Closed
Description
I attempting to convert from Arrow to Pandas using the types_mapper
argument of to_pandas
, I get the following error:
________________ test_list_rows_nullable_scalars_dtypes[None] ___________________
bigquery_client = <google.cloud.bigquery.client.Client object at 0x197b50a30>
scalars_table = 'swast-scratch.python_bigquery_tests_system_20211102220533_55dcac.scalars', max_results = None
@pytest.mark.parametrize(
("max_results",), ((None,), (10,),) # Use BQ Storage API. # Use REST API.
)
def test_list_rows_nullable_scalars_dtypes(bigquery_client, scalars_table, max_results):
# TODO(GH#836): Avoid INTERVAL columns until they are supported by the
# BigQuery Storage API and pyarrow.
schema = [
bigquery.SchemaField("bool_col", enums.SqlTypeNames.BOOLEAN),
bigquery.SchemaField("bignumeric_col", enums.SqlTypeNames.BIGNUMERIC),
bigquery.SchemaField("bytes_col", enums.SqlTypeNames.BYTES),
bigquery.SchemaField("date_col", enums.SqlTypeNames.DATE),
bigquery.SchemaField("datetime_col", enums.SqlTypeNames.DATETIME),
bigquery.SchemaField("float64_col", enums.SqlTypeNames.FLOAT64),
bigquery.SchemaField("geography_col", enums.SqlTypeNames.GEOGRAPHY),
bigquery.SchemaField("int64_col", enums.SqlTypeNames.INT64),
bigquery.SchemaField("numeric_col", enums.SqlTypeNames.NUMERIC),
bigquery.SchemaField("string_col", enums.SqlTypeNames.STRING),
bigquery.SchemaField("time_col", enums.SqlTypeNames.TIME),
bigquery.SchemaField("timestamp_col", enums.SqlTypeNames.TIMESTAMP),
]
> df = bigquery_client.list_rows(
scalars_table, max_results=max_results, selected_fields=schema,
).to_dataframe()
tests/system/test_pandas.py:1030:
_ _ _ _ _ _ _ _ _ _ _ _ _ _ _ _ _ _ _ _ _ _ _ _ _ _ _ _ _ _ _ _ _ _ _ _ _ _ _ _ _ _ _ _ _ _ _ _ _ _ _ _ _ _ _ _ _ _ _ _ _ _ _ _ _
google/cloud/bigquery/table.py:1946: in to_dataframe
df = record_batch.to_pandas(
pyarrow/array.pxi:757: in pyarrow.lib._PandasConvertible.to_pandas
???
pyarrow/table.pxi:1740: in pyarrow.lib.Table._to_pandas
???
/usr/local/Caskroom/miniconda/base/envs/dev-3.9/lib/python3.9/site-packages/pyarrow/pandas_compat.py:789: in table_to_blockmanager
blocks = _table_to_blocks(options, table, categories, ext_columns_dtypes)

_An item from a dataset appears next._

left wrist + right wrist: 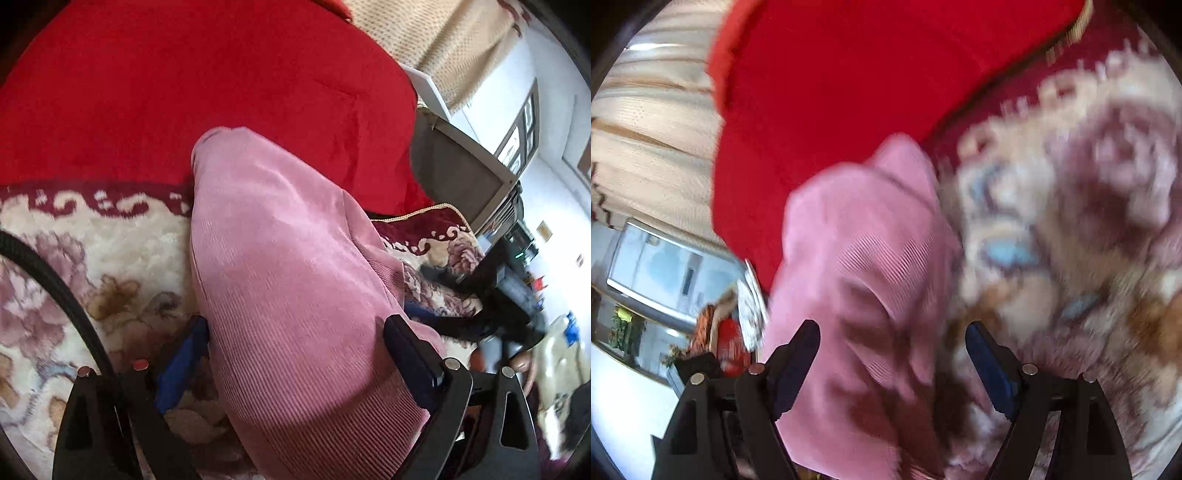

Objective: Fold large clothes

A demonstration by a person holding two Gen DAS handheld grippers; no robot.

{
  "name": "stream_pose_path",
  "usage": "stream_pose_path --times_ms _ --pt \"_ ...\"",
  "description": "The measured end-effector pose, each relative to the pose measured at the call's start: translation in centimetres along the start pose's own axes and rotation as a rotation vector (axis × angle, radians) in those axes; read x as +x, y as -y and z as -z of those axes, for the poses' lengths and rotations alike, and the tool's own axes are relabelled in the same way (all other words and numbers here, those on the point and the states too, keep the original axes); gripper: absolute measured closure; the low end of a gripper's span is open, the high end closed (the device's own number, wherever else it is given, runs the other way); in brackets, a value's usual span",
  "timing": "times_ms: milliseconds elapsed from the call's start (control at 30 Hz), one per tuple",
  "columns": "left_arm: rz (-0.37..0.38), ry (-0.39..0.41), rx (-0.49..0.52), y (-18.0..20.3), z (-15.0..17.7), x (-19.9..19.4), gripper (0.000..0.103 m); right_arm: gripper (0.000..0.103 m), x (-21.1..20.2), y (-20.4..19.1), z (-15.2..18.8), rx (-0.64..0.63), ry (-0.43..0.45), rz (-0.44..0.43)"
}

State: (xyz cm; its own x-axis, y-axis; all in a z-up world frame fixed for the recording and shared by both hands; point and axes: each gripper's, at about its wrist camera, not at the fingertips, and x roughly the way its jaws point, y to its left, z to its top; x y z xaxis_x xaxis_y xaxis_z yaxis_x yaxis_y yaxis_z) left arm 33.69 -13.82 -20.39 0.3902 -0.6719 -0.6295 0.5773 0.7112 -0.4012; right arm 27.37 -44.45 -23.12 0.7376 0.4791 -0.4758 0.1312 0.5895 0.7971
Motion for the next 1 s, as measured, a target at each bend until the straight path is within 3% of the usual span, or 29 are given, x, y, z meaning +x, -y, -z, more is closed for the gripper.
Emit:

/usr/local/Caskroom/miniconda/base/envs/dev-3.9/lib/python3.9/site-packages/pyarrow/pandas_compat.py:1130: in _table_to_blocks
return [_reconstruct_block(item, columns, extension_columns)
/usr/local/Caskroom/miniconda/base/envs/dev-3.9/lib/python3.9/site-packages/pyarrow/pandas_compat.py:1130: in <listcomp>
return [_reconstruct_block(item, columns, extension_columns)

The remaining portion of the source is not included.